WebAssembly / design

WebAssembly Design Documents
http://webassembly.org
Apache License 2.0
11.41k stars 694 forks source link

Standardized JIT? #1501

Open moonheart08 opened 5 years ago

moonheart08 commented 5 years ago

Has there been any work on a standard way for modules to generate new WASM functions and tables, and then use them via references?

aardappel commented 5 years ago

There is no such thing yet, though there have been quite a few people hinting at this being a useful thing to have.

The big hurdle to overcome with making this a Wasm feature is that it closely interacts with how engines compile Wasm and organize/optimize code, so will be tricky to agree on a standard. For example it may break any process/optimization that uses the assumption that we can know the full set of functions or callers/callees ahead of time.

The simplest way I can imagine this could be made to work is by means of an "extension wasm module", i.e. a module that only contains what is new (e.g. a single function in a code section), and makes use of existing indices in the module that it extends (for everything it references). This could then be passes to the engine as a buffer of bytes (e.g. via the JS API) and called thru call_indirect.

tlively commented 5 years ago

Once we have typed function references it would be neat if a JIT feature could use them. I'm picturing an instruction that takes a memory address and size and returns a function reference.

rossberg commented 5 years ago

Yeah, such functions will need to access some module instance, in order to be able to access other functions or memories etc. That either means that one actually needs to create a first-class module and be able to link that from within Wasm, or that the function would have to be injected into an existing module instance, something which existing engines are not designed for, allowing which may prevent optimisations, and would break encapsulation if not designed very carefully.

titzer commented 4 years ago

I generally agree that such a JIT mechanism will need a way to specify new functions that have access to a module's internals. We definitely don't want to break the existing good encapsulation that we have Wasm modules today. A mechanism that solely relies on the existing import/export mechanism would force modules to export too much, IMO. The module linking proposal is going down the route of defining modules and instances as manipulable values and allowing nested modules. That is a candidate route forward but it's not clear yet.

DemiMarie commented 2 years ago

One question here is the amount of control a module will have over the modules it creates. For instance, module X might want to be able to read and write arbitrarily within module Y’s linear memory, preempt module Y if it uses too much CPU time, and be notified if module Y traps. Combined with memory protection, that might actually be sufficient to port Linux to the browser!
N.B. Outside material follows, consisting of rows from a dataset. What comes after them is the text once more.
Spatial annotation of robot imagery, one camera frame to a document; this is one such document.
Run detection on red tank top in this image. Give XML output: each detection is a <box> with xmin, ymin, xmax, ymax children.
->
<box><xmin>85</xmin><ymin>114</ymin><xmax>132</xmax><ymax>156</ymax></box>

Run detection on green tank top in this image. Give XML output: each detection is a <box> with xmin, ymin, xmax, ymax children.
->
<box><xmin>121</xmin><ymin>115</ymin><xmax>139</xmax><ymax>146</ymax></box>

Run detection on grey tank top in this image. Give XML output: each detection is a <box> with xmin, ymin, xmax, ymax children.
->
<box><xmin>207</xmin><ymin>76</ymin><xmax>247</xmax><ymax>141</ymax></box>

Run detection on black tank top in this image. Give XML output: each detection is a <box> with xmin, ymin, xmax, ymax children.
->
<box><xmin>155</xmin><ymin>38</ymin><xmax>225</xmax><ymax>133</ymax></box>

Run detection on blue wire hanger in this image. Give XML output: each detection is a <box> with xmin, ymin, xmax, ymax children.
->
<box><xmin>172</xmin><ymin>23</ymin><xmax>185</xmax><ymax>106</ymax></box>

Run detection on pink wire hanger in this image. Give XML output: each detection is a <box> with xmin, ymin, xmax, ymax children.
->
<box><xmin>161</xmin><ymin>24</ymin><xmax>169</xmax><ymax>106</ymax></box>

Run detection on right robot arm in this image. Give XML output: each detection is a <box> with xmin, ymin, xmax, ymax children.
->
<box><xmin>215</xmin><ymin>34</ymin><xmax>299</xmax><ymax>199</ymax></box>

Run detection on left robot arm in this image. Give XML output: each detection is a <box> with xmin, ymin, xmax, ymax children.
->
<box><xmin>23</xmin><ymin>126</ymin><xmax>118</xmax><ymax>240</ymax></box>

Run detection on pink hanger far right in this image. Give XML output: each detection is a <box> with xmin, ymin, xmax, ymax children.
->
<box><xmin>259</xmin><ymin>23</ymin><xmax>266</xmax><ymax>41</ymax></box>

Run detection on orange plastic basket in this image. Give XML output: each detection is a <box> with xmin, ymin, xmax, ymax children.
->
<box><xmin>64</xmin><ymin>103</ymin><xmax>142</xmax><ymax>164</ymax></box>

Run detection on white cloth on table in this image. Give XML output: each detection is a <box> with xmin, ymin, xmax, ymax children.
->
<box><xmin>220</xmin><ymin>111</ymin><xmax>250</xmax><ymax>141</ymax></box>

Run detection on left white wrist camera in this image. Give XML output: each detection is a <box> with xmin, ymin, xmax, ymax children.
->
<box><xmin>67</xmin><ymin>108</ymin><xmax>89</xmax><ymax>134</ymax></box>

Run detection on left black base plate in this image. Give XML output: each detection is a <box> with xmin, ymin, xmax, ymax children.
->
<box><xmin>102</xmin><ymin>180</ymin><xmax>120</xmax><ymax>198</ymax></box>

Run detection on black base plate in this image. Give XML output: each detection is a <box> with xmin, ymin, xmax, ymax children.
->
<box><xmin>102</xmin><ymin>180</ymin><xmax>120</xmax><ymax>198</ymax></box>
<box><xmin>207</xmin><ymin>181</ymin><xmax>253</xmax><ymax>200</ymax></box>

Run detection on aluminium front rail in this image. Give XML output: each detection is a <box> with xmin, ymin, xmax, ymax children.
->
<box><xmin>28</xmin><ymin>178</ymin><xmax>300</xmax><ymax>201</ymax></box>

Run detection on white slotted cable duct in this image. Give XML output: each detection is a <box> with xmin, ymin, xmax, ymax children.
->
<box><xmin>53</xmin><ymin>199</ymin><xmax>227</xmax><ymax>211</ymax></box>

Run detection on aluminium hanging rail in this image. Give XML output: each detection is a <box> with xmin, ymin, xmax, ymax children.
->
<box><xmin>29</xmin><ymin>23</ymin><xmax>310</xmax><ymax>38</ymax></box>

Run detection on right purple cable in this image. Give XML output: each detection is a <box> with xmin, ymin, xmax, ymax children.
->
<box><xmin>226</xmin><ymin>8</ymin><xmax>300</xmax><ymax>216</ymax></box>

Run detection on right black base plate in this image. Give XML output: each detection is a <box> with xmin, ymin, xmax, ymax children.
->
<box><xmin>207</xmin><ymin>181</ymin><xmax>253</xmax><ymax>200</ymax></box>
titzer commented 2 years ago

I don't see a JIT capability necessarily being dependent on function references. One could as well have an API where the result of JITing is inserted into a table at a given index, or appended to a (growable) table.

I think a (function-at-a-time) JIT capability that is callable from within a module is almost always in a scenario where the new code would need access to the internals of the calling module. In that scenario, a function would have the ability to address all the internal index spaces (tables, globals, functions, etc) in its bytecode. AFAICT this does not preclude most engine optimizations, but it does preclude toolchain optimizers that assume a closed world within a module. From a security perspective, it is functionally no different from a module having an internal IR and associated interpreter that can run said IR; it's just orders of magnitude faster.

However, a function-at-a-time JIT capability that is callable outside a module should only have access to a module's exports.

rossberg commented 2 years ago

In that scenario, a function would have the ability to address all the internal index spaces (tables, globals, functions, etc) in its bytecode.

Taken literally, I'm not convinced that's desirable. It would boil down to dynamic scoping, everywhere, with respect to a very fragile scoping mechanism (indexing), and across multiple compiler universes. That's nasty on many levels. A more robust solution would use an explicit mechanism for defining the environment mapping under which a JIT operation runs. That would decouple index spaces and thereby implementation details of the compilers involved, and it maintains the correctness of code transformations.